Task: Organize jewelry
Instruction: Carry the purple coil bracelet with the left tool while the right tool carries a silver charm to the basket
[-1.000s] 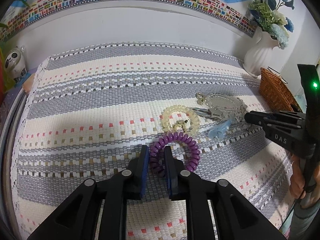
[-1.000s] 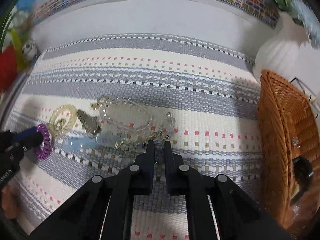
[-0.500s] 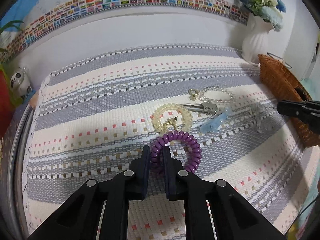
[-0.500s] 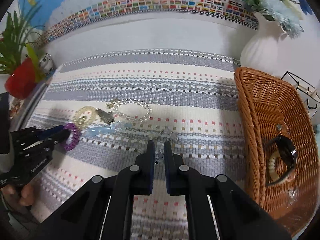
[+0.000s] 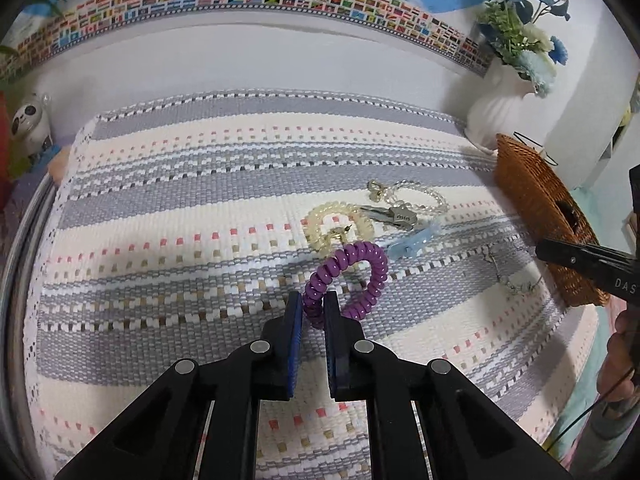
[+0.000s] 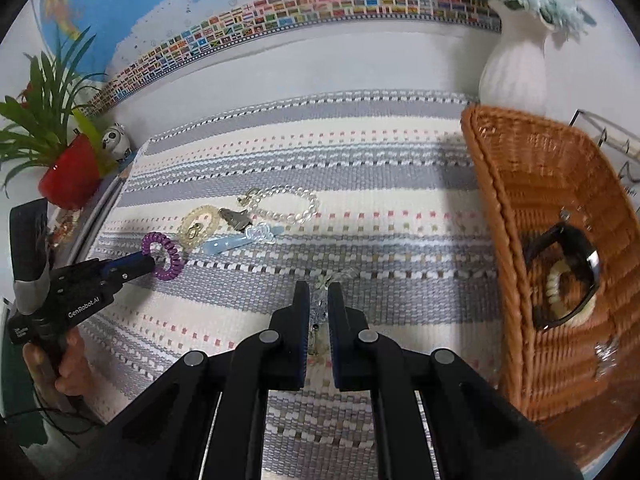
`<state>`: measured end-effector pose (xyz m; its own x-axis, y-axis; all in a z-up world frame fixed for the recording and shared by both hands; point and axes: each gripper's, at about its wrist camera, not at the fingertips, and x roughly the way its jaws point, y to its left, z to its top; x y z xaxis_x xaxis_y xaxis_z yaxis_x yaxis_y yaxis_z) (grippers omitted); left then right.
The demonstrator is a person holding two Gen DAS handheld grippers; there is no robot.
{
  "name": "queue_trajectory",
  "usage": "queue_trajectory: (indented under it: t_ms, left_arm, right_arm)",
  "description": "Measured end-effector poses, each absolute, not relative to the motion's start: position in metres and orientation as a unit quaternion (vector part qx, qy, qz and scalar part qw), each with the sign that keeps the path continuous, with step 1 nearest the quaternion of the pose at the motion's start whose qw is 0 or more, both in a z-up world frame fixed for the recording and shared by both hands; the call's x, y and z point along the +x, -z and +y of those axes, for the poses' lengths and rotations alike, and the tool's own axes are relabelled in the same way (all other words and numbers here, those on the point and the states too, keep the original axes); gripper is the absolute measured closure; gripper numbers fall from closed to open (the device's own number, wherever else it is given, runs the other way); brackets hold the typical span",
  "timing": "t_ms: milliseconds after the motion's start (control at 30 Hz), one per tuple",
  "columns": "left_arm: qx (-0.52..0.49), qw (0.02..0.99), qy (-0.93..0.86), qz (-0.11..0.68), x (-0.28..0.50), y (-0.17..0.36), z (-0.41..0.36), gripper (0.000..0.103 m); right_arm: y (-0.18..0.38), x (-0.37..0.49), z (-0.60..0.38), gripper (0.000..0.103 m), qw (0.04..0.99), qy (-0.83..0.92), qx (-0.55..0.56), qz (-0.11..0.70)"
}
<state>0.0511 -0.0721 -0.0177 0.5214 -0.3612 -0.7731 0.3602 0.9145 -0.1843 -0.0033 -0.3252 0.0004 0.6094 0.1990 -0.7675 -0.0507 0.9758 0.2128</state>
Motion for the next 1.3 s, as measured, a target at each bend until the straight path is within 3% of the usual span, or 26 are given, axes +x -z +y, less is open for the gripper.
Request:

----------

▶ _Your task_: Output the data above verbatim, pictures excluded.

▶ _Exercise solution_:
Task: Organize jewelry
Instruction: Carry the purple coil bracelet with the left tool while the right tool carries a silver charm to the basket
[-1.000s] 
[-1.000s] 
[-0.500s] 
[-0.500s] 
[+0.000s] 
[+0.000s] 
`<state>`: measured end-effector pose (xyz m; its own x-axis, y-axis; all in a z-up world frame fixed for the recording and shared by both hands; point and axes: each gripper's, at about its wrist camera, not at the fingertips, and x roughly the way its jaws point, y to its left, z to its top; x y z xaxis_x xaxis_y xaxis_z yaxis_x yaxis_y yaxis_z) (grippers omitted); left then right.
The demonstrator is a person holding two Gen DAS handheld grippers; there is no robot.
{
  "name": "queue_trajectory",
  "usage": "queue_trajectory: (indented under it: t_ms, left_arm, right_arm)",
  "description": "Measured end-effector poses, each absolute, not relative to the motion's start: position in metres and orientation as a unit quaternion (vector part qx, qy, qz and scalar part qw), each with the sign that keeps the path continuous, with step 1 nearest the quaternion of the pose at the motion's start whose qw is 0 or more, both in a z-up world frame fixed for the recording and shared by both hands; the call's x, y and z point along the +x, -z and +y of those axes, for the poses' lengths and rotations alike, and the tool's own axes are relabelled in the same way (all other words and numbers here, those on the point and the states too, keep the original axes); gripper is the absolute measured closure; gripper numbers fall from closed to open (the device's own number, wherever else it is given, runs the other way); brackets hold the typical span",
  "timing": "t_ms: milliseconds after the motion's start (control at 30 Hz), one per tuple",
  "columns": "left_arm: qx (-0.52..0.49), qw (0.02..0.99), qy (-0.93..0.86), qz (-0.11..0.68), x (-0.28..0.50), y (-0.17..0.36), z (-0.41..0.36), gripper (0.000..0.103 m); right_arm: y (-0.18..0.38), x (-0.37..0.49), z (-0.60..0.38), gripper (0.000..0.103 m), qw (0.04..0.99), qy (-0.83..0.92), qx (-0.55..0.56), qz (-0.11..0.70)"
}
<state>0.0511 -0.0721 -0.0177 0.5214 -0.3612 -0.7731 0.3602 0.9145 -0.1843 -0.0033 -0.3252 0.0004 0.6094 0.1990 -0.7675 -0.0507 0.9758 0.2128</state>
Motion for the next 1.3 s, as measured, a target at each bend until the straight path is within 3% of the usual span, or 26 are given, axes +x -z +y, less is open for the gripper.
Request:

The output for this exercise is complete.